«La morte di Willy è un evento indecente sia nelle modalità in cui è avvenuta sia per i motivi.». Con queste parole il sostituto procuratore generale di Roma ha chiesto la condanna all’ergastolo per Gabriele e Marco Bianchi, i fratelli di Artena che il 6 settembre 2020 hanno picchiato a morte il ventunenne Willy Monteiro Duarte. Un «pestaggio brutale durato cinquanta secondi», quello avvenuto a Colleferro, nel quale i due giovani hanno avuto «un ruolo preponderante con Gabriele, esperto di Mma, che dà il via con un violento calcio al petto di Monteiro seguito subito da Marco Bianchi».
La richiesta è stata avanzata nel corso del secondo processo di appello, disposto dalla Cassazione per l’eventuale riconoscimento delle attenuanti. La responsabilità penale per l’omicidio, invece, è già passata in giudicato. Al termine del primo appello, i due imputati erano stati condannati a ventiquattro anni di detenzione.
Per l’accusa Willy Monteiro fu ucciso consapevolmente

«Condannare i fratelli Gabriele e Marco Bianchi all’ergastolo non riconoscendo per loro le attenuanti generiche». Sono dunque queste le richieste da parte del rappresentante della pubblica accusa, al termine della requisitoria. La corte aveva concesso ai fratelli Bianchi le attenuanti generiche, basandosi sul concetto di dolo eventuale; lo scorso 9 aprile, però, la procura ha presentato ricorso in Cassazione, accolto dai giudici.

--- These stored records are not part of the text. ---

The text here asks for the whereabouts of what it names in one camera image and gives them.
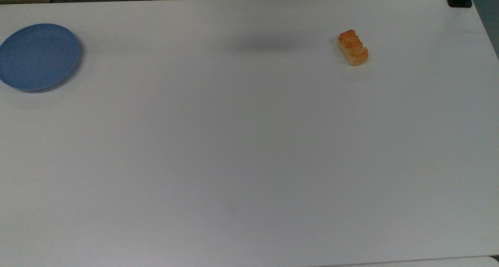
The orange twisted bread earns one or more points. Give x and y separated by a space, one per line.
353 48

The blue round plate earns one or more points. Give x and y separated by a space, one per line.
39 56

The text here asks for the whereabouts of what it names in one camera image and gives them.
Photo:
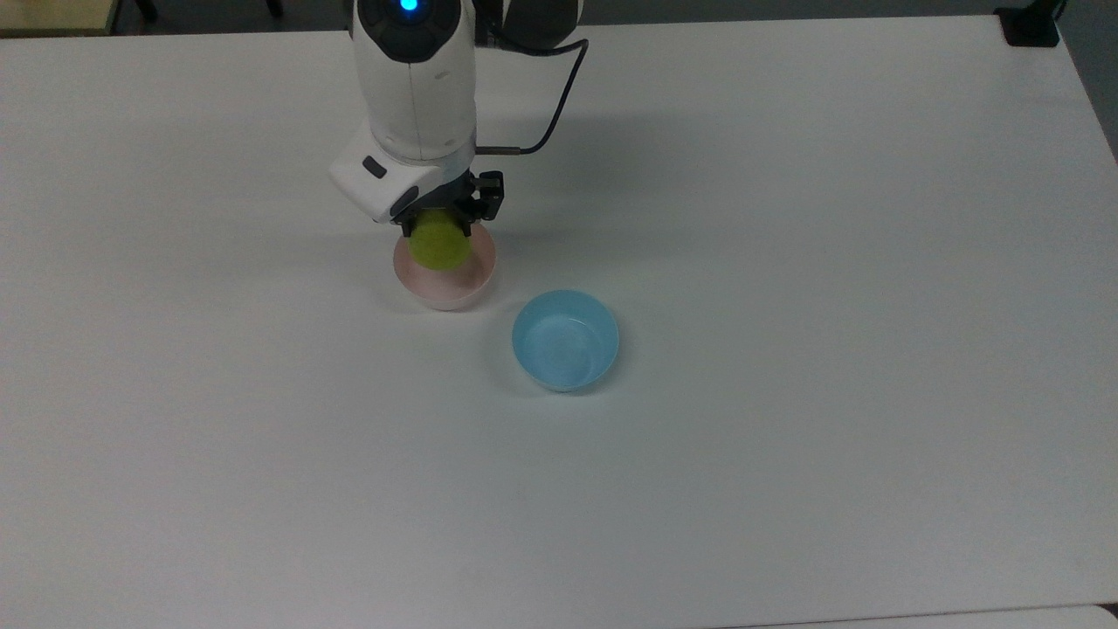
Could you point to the blue plastic bowl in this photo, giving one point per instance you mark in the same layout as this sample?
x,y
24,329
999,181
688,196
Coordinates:
x,y
565,342

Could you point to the green ball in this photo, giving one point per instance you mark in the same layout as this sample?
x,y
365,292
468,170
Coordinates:
x,y
439,243

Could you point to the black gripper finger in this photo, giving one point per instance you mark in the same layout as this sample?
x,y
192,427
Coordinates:
x,y
407,224
489,196

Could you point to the wooden desk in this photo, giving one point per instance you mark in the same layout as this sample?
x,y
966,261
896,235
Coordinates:
x,y
52,16

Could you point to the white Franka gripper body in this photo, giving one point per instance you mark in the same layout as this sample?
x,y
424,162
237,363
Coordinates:
x,y
384,179

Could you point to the pink plastic bowl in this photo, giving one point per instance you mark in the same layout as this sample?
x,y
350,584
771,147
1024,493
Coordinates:
x,y
450,284

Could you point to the black table clamp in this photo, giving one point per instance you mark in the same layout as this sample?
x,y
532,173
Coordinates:
x,y
1031,24

Sono state rese definitive, inoltre, le condanne per gli altri membri del branco: ventitré anni a Francesco Belleggia e ventuno a Mario Pincarelli. Entrambi erano complici dell’aggressione ai danni del ragazzo di origini capoverdiane. Resta, dunque, da attendere le decisioni sul destino di Gabriele e Marco Bianchi. Per il sostituto procuratore generale Marco Dell’Olio, i due erano «consapevoli delle conseguenze dei loro colpi, estremamente violenti, inferti con tecniche di lotta Mma contro punti vitali, su un corpo particolarmente esile come quello di Willy».